▶ [What you need to do] From the entries below, copy every line that has the word "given".

[Dataset entries]

----------

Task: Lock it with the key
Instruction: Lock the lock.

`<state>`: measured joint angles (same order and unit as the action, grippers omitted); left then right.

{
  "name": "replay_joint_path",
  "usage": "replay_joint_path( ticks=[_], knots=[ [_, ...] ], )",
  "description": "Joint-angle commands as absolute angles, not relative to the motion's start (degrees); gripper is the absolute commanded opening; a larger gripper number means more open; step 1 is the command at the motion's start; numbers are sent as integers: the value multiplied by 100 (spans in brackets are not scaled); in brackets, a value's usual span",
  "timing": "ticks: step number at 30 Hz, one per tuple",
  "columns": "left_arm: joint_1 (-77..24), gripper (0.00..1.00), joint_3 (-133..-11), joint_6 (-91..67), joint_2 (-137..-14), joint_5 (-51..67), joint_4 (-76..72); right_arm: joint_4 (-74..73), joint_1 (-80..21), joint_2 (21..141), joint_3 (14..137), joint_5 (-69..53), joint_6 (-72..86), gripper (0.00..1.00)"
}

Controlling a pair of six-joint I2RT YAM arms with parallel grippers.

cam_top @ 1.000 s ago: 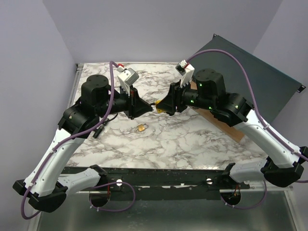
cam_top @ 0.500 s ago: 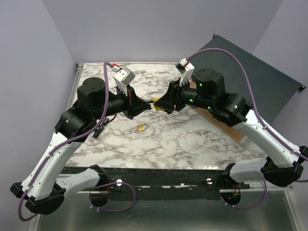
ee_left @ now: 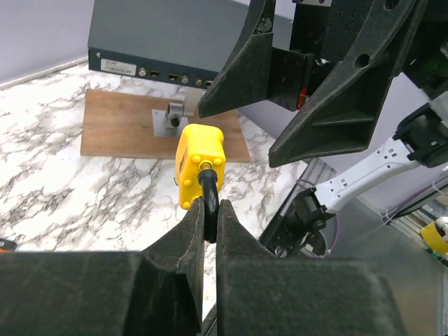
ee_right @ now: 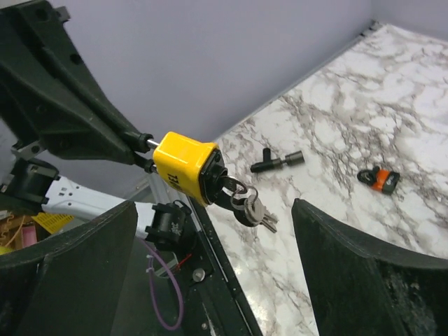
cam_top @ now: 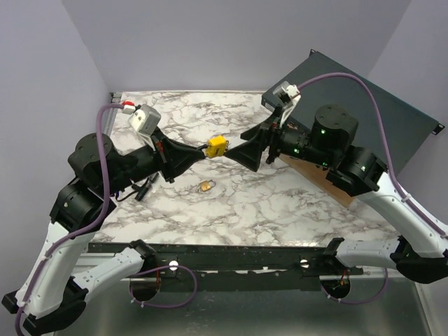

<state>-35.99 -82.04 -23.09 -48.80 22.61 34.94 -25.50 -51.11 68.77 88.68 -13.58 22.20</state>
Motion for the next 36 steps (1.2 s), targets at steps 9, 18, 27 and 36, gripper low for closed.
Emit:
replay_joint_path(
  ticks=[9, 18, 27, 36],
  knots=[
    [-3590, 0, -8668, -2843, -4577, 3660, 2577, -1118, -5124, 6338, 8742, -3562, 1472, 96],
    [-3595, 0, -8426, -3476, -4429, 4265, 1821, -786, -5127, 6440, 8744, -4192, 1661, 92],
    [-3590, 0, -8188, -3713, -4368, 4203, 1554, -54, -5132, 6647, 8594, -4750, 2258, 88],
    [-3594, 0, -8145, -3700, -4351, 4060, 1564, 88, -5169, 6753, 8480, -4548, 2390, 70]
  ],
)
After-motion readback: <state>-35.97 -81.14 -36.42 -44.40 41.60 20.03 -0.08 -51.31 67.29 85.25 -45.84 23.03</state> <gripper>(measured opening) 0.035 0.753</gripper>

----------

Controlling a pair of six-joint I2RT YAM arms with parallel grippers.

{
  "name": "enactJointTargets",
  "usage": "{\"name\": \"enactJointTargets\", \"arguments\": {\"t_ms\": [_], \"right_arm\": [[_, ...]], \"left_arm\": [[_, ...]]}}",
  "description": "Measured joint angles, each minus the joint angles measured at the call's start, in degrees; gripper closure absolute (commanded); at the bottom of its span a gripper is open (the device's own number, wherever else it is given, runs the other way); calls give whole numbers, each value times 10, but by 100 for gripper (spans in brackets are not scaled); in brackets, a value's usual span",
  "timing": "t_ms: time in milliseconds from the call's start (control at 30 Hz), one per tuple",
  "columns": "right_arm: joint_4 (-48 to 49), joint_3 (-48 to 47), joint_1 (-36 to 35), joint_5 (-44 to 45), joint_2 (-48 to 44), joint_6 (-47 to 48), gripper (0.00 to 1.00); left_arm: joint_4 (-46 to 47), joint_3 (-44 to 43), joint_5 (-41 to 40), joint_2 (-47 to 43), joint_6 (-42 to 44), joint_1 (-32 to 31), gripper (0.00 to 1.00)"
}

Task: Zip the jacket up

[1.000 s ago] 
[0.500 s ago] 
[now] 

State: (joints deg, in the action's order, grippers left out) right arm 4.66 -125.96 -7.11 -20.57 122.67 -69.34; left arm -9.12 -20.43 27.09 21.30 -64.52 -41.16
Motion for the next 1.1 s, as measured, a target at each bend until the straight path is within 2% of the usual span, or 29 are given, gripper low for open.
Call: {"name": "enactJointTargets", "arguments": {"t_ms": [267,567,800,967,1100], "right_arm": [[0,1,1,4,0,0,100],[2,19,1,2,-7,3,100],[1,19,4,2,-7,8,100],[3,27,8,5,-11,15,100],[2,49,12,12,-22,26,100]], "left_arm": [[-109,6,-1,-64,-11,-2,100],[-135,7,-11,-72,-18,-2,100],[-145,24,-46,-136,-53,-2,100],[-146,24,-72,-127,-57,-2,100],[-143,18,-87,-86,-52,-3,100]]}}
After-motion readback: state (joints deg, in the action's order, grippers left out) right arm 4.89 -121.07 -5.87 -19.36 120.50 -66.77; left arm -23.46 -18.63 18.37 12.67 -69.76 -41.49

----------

▶ [Answer for the task]
  "description": "Measured joint angles, each minus the joint angles measured at the call's start, in degrees; gripper closure absolute (commanded); at the bottom of its span a gripper is open (the device's own number, wherever else it is given, runs the other way); calls give whole numbers, each value times 10, but by 100 for gripper (spans in brackets are not scaled); in brackets, a value's usual span",
Motion for the next 1.1 s, as measured, a target at each bend until the straight path is within 2% of the usual span, or 29 are given, gripper low for open.

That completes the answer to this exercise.